Intro
Several studies indicated that seasonal variations may impact spontaneous conception or abortion.[ 1 ] A study has reported that among naturally conceived pregnancies in the USA, birth rates were higher during summer and early autumn than during spring, while in Northern Europe, birth rates were highest during spring but lowest during autumn.[ 2 ] Natural conception may be affected by several season-related factors, such as sperm quality, ovulation rate, or social parameters.[ 3 ] Sperm concentration and motility tend to be higher during certain seasons, with greater normal morphology observed during fall and winter compared to spring.[ 4 ]

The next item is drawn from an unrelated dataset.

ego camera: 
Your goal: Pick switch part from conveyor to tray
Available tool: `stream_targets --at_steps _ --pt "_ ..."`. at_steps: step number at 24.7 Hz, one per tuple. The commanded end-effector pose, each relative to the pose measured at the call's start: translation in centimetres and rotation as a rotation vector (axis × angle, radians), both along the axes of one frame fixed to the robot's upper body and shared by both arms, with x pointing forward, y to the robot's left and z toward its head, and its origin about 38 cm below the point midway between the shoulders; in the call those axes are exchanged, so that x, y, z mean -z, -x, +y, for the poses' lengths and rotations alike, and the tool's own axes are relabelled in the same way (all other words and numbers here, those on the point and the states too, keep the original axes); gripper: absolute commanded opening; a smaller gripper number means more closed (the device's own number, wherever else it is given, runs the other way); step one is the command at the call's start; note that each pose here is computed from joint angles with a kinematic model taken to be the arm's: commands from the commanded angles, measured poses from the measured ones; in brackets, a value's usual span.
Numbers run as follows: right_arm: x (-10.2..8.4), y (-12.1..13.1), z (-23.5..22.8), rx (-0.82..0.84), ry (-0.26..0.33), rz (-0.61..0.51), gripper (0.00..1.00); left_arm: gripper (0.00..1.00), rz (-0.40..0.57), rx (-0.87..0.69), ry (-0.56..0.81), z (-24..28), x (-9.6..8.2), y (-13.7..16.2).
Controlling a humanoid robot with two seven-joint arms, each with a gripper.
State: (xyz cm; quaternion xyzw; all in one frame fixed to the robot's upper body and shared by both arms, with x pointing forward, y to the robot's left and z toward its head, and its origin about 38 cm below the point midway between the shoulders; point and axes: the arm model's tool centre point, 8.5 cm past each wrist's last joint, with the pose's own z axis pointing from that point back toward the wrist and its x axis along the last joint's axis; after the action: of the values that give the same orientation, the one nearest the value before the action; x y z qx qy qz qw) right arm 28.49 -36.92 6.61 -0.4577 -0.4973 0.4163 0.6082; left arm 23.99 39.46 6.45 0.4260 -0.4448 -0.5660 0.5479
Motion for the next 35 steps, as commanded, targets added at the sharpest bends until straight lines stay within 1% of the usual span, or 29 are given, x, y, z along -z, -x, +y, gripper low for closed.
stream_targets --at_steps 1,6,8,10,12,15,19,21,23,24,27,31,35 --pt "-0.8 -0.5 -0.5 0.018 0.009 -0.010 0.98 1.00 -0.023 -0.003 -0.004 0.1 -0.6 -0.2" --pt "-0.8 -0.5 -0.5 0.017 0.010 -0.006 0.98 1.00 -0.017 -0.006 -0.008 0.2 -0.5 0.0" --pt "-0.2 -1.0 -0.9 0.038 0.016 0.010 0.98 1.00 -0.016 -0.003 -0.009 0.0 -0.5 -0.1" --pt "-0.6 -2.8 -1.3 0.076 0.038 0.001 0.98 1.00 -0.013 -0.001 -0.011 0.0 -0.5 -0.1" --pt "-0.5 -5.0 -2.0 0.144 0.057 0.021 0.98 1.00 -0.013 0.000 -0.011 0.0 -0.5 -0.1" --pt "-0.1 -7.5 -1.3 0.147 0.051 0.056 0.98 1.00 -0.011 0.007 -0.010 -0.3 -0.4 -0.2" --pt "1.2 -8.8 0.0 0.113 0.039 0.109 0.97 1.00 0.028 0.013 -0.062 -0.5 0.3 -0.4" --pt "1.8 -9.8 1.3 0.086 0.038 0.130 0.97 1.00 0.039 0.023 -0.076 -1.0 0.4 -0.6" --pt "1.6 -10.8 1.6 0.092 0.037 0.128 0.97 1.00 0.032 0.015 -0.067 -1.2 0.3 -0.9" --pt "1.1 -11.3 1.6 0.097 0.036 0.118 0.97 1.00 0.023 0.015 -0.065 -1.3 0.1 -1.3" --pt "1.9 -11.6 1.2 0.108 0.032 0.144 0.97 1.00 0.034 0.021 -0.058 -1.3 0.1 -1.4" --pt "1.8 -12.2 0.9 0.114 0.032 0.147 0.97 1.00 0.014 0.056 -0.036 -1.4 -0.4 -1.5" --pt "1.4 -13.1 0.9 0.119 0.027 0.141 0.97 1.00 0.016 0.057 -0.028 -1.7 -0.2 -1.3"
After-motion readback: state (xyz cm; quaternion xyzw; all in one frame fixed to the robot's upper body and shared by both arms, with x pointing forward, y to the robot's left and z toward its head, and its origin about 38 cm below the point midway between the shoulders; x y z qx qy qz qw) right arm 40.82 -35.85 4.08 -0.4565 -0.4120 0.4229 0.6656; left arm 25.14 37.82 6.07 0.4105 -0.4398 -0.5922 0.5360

In sub-equatorial areas, Reiter et al .[ 5 ] reported that deterioration in sperm quality was observed during the summer, which is reflected by lower conception rates and, consequently, lower birth rates in the spring. Moreover, environmental light exposure on the female reproductive axis has been observed to affect, ovulation, and endometrial receptivity. Nakane and Yoshimura[ 6 ] stressed that hormone production and some physiological processes, including body temperature and rest-activity cycle have circadian rhythms that follow the daily light/dark cycle. Moreover, photoperiodism triggers melatonin secretion, which results in changes in the pituitary-ovarian axis hormones. In addition to the biological seasonal variation, social parameters, and patterns of sexual activity may also influence reproduction and birth rate in humans.[ 7 ]

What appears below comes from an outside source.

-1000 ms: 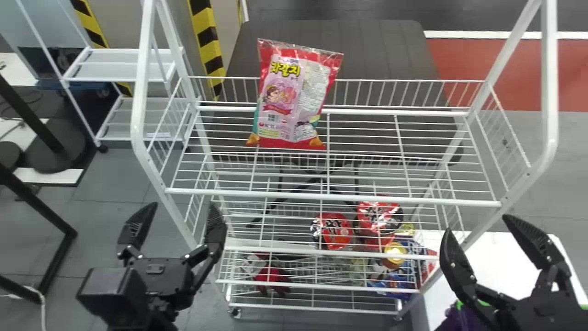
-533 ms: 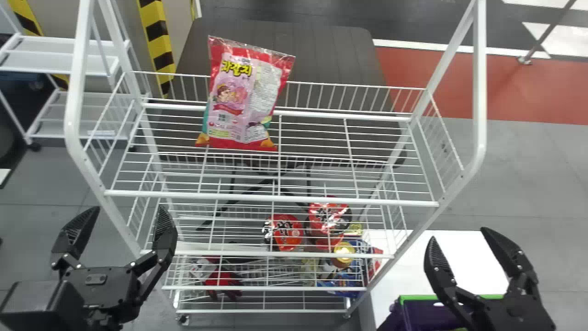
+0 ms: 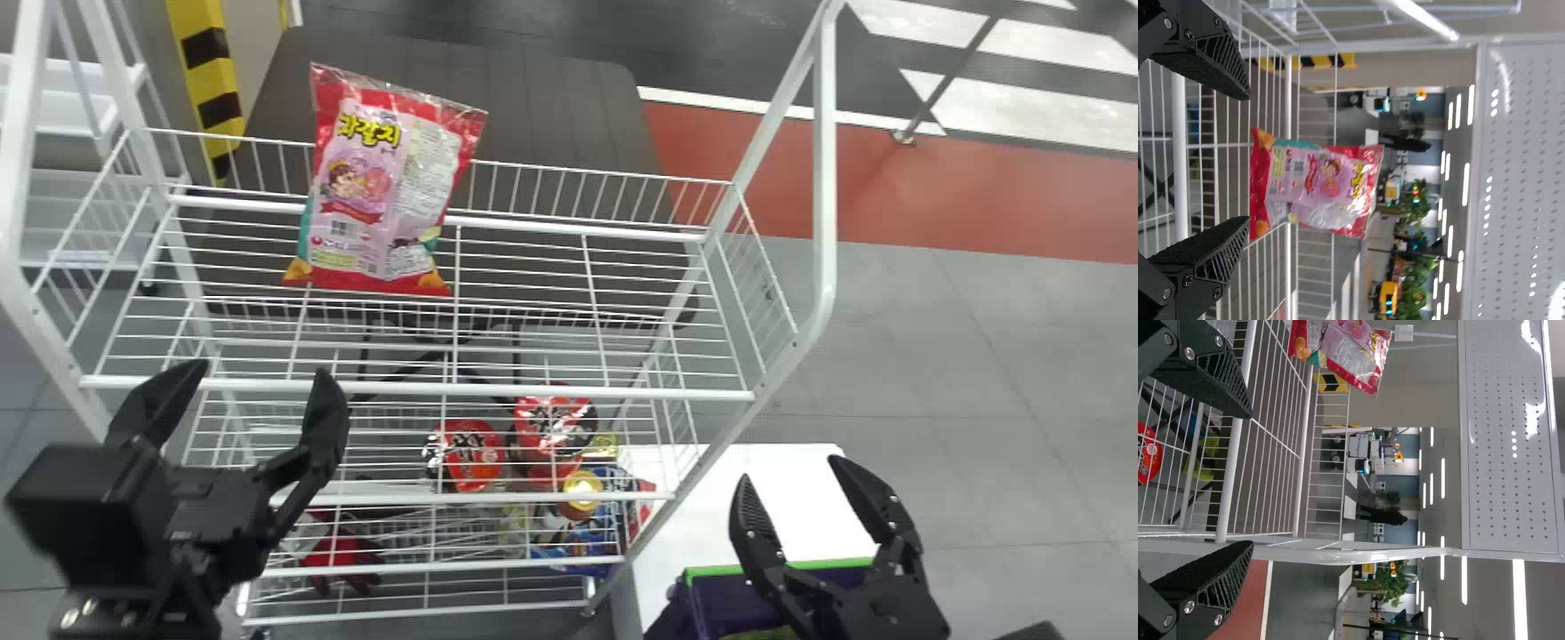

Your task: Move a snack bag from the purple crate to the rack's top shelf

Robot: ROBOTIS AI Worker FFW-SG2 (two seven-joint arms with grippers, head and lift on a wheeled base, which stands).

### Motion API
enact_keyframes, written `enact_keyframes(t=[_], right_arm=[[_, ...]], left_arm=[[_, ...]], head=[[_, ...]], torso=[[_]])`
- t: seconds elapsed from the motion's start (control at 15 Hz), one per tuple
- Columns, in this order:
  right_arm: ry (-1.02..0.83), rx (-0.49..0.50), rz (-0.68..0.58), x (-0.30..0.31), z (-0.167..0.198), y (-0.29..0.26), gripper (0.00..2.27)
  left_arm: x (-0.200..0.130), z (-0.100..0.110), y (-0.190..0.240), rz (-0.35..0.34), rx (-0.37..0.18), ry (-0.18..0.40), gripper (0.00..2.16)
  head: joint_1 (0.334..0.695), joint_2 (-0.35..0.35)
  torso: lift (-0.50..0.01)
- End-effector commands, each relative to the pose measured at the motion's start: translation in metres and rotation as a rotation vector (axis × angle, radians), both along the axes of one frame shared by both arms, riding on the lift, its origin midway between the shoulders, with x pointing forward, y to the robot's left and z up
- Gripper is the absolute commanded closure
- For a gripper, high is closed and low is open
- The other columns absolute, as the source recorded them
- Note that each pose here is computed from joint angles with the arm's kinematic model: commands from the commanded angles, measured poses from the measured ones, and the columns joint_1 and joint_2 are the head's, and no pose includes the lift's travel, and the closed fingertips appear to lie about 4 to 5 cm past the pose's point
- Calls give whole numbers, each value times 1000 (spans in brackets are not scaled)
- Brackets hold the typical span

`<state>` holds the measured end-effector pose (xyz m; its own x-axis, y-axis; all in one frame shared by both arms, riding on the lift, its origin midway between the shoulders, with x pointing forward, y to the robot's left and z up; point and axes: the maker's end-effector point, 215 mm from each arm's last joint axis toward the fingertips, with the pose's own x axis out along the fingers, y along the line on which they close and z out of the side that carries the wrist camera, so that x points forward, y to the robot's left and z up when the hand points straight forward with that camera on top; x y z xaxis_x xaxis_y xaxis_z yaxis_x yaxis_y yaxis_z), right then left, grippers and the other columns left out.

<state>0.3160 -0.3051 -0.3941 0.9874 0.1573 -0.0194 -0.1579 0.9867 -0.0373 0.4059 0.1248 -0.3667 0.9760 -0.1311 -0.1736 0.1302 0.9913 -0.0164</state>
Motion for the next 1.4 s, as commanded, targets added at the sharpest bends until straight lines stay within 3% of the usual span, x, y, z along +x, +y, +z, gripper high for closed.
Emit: enact_keyframes(t=[0.0,0.2,0.53,0.87,1.33], right_arm=[[-15,0,-2,-1,3,-1,154],[-39,0,-5,-8,6,-2,154],[-56,-2,-17,-11,7,-9,154],[-68,-1,-35,-13,8,-19,154],[-93,-4,-48,-17,10,-31,154]], left_arm=[[30,2,-34,-46,9,19,198],[62,9,-67,-86,31,-18,164],[99,-6,-96,-116,63,10,164],[146,-32,-112,-69,113,60,171],[178,-21,-95,4,112,17,181]], head=[[695,-273],[695,-320],[695,-350],[695,-350],[695,-350]], torso=[[-1],[-1],[-1],[-1],[-1]])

Considering the controversial results regarding the observed impact of seasonality on ART outcomes, the present study aimed to compare the outcomes of patients undergoing their first ICSI cycle, across four seasons in Aseer Region, Saudi Arabia.
Results
Table 1 shows that the age of participants ranged from 25 to 42 years, with a mean age (±SD) of 34.7 ± 11.5 years. About one-fourth of the participants (25.7%) were ≤30 years old, 24% aged 31–35 years, 30% aged 36–40 years, and 20.3% were above 40 years old. Their duration of infertility ranged from 1 to 20 years, with a mean duration (±SD) of 6.0 ± 3.9 years. In about one-third of women (34.6%), the duration of infertility was 1–4 years, while it was 5-10 years in 46.3% and more than 10 years in 12.1%. A positive pregnancy test was the outcome of ICSI in 45.2% of women. However, live births occurred among 29.2% of women, while pregnancy loss (e.g., abortion, or chemical pregnancy) occurred in 16% of women.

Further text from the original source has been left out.